兄上の嫁取り話で傷ついていたところで、更に「義経は勝つための道具だ」という頼朝の言葉を立ち聞きしてしまい、ショックを受ける義経 は、あまりにもお約束の展開で、あー……と思いました。

でもその直後、「立場を理解していただくためにちょうど良かった」と述べる臣下を叱りつけてすぐさま義経の後を追ってくれる兄上は、さすが素晴らしい判断力ですね!

 

義経の後を追った先の鞍馬の山中で語られる、頼朝の義経への好意と、宿願成就のための無私の心の板挟みとなった兄上の苦しい胸中には心を打たれました。

しかも、感情の抑え切れなさを呼吸で表現する中の方の喋り方が最高ですわ……

感情表現の大きくない役で古川さんは天下一品ですね。別作品でも同じこと書きましたが。

 

そしてその兄上の吐露を聞いた義経が、見返りの愛を求めない決意と共に、「私のことは顧みず、前を向いて進んで下さい」と頼朝に願うのは大変熱かったです。

 

一の谷の戦いにおける知盛の「それは兄の目ではない、嫉妬に狂った男の目だ」という台詞には萌え上がったし、一の谷の戦い後、倒れた義経に兄上が気を分け与えて、義経に気分はどうかと聞かれた頼朝が「とてもいい」と答えるシーンには萌え死ぬ……兄上、攻めるなあ。

 

壇ノ浦での対知盛戦の切り札が、義経の性別が頼朝にばれるきっかけとなった附子毒、という伏線の張り方が良かったです。

そして、知盛にとどめを刺すのが兄上なのも良い……義経がとどめを刺すと、それはそれで義経と知盛の間に妙な唯一無二感が出そうなので嫌だ……

 

それにしても頼朝兄上、結構ルートの前半の方から義経への独占欲を分かりやすくあらわにしていて笑いました。

「将としての自覚が足りない」とか「お前の身内は私だけだ」とか、明らかに嫉妬なのに、全く気付かず普通に返答する義経に更に笑いました。兄上が不憫すぎて。
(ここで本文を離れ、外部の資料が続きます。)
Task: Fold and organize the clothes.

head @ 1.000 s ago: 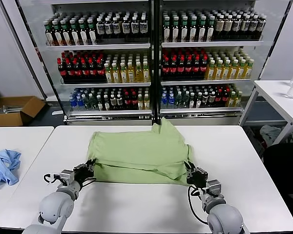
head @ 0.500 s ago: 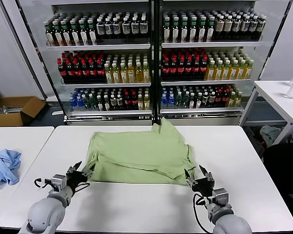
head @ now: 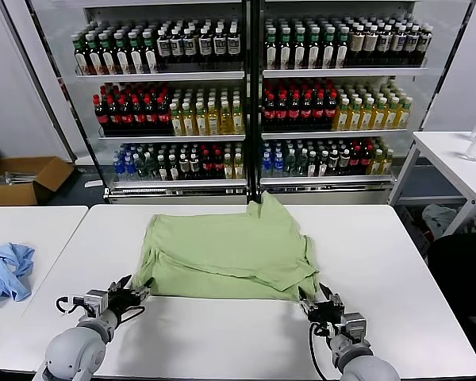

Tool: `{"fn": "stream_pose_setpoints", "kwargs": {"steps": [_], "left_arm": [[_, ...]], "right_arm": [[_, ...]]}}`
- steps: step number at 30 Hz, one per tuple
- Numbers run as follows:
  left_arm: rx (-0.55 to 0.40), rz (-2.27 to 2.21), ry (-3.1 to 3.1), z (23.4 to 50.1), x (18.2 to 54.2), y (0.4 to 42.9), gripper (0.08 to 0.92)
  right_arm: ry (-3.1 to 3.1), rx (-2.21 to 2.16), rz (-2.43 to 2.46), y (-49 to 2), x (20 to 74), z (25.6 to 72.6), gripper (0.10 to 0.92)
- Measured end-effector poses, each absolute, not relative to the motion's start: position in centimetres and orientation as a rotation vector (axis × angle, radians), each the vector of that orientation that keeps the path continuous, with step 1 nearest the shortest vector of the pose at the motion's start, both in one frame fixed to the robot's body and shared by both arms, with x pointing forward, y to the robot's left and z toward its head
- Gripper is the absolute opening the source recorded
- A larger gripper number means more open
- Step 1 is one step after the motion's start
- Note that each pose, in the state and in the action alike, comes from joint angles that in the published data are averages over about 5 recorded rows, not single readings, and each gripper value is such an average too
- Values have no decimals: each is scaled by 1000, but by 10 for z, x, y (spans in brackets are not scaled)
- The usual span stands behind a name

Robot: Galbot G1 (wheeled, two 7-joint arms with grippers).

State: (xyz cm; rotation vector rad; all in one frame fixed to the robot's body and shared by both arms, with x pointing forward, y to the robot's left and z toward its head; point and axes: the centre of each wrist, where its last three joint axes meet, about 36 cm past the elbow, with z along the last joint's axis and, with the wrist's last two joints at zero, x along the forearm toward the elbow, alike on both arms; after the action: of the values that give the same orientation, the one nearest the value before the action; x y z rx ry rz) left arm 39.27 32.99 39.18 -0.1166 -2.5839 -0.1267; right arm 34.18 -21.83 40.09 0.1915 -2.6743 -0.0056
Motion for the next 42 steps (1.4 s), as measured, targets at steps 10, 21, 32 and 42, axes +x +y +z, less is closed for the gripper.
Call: {"fn": "stream_pose_setpoints", "kwargs": {"steps": [10,21,32,42], "left_arm": [[-117,-107,-2580,386,394,330,218],[-155,-126,-2580,396,369,327,94],[-207,-228,-2554,428,305,326,94],[-214,-305,-2519,449,272,322,229]], "right_arm": [[-2644,190,-45,-221,342,395,138],[-2624,241,-78,-234,307,413,105],[-2605,226,-30,-244,243,437,105],[-2636,217,36,-243,219,466,222]]}}
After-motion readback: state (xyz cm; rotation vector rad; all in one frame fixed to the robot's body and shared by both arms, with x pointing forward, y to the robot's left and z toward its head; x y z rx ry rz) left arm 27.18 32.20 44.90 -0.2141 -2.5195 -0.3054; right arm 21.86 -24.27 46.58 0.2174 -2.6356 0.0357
しかも、恋愛エンドに至っても同じようなやりとりをしていて、もう、笑う以外にどうすればいいというのでしょう。頑張れ、兄上!

 

悲恋エンドでは、知盛に負わされた傷の後遺症により義経が人形のようになってしまう(意識はある)わけですが、あれって気を食らうことで治ったりしないんですかね?

傷は治っても欠損(どこを欠損したのか不明ですが)は再生しないのかな……よく分かりませんね。

 

恋愛エンドと悲恋エンドの、頼朝兄上の最後の台詞が同じという演出が良かったです。

兄上ルートは全体的に手が込んでいるなーと思いました。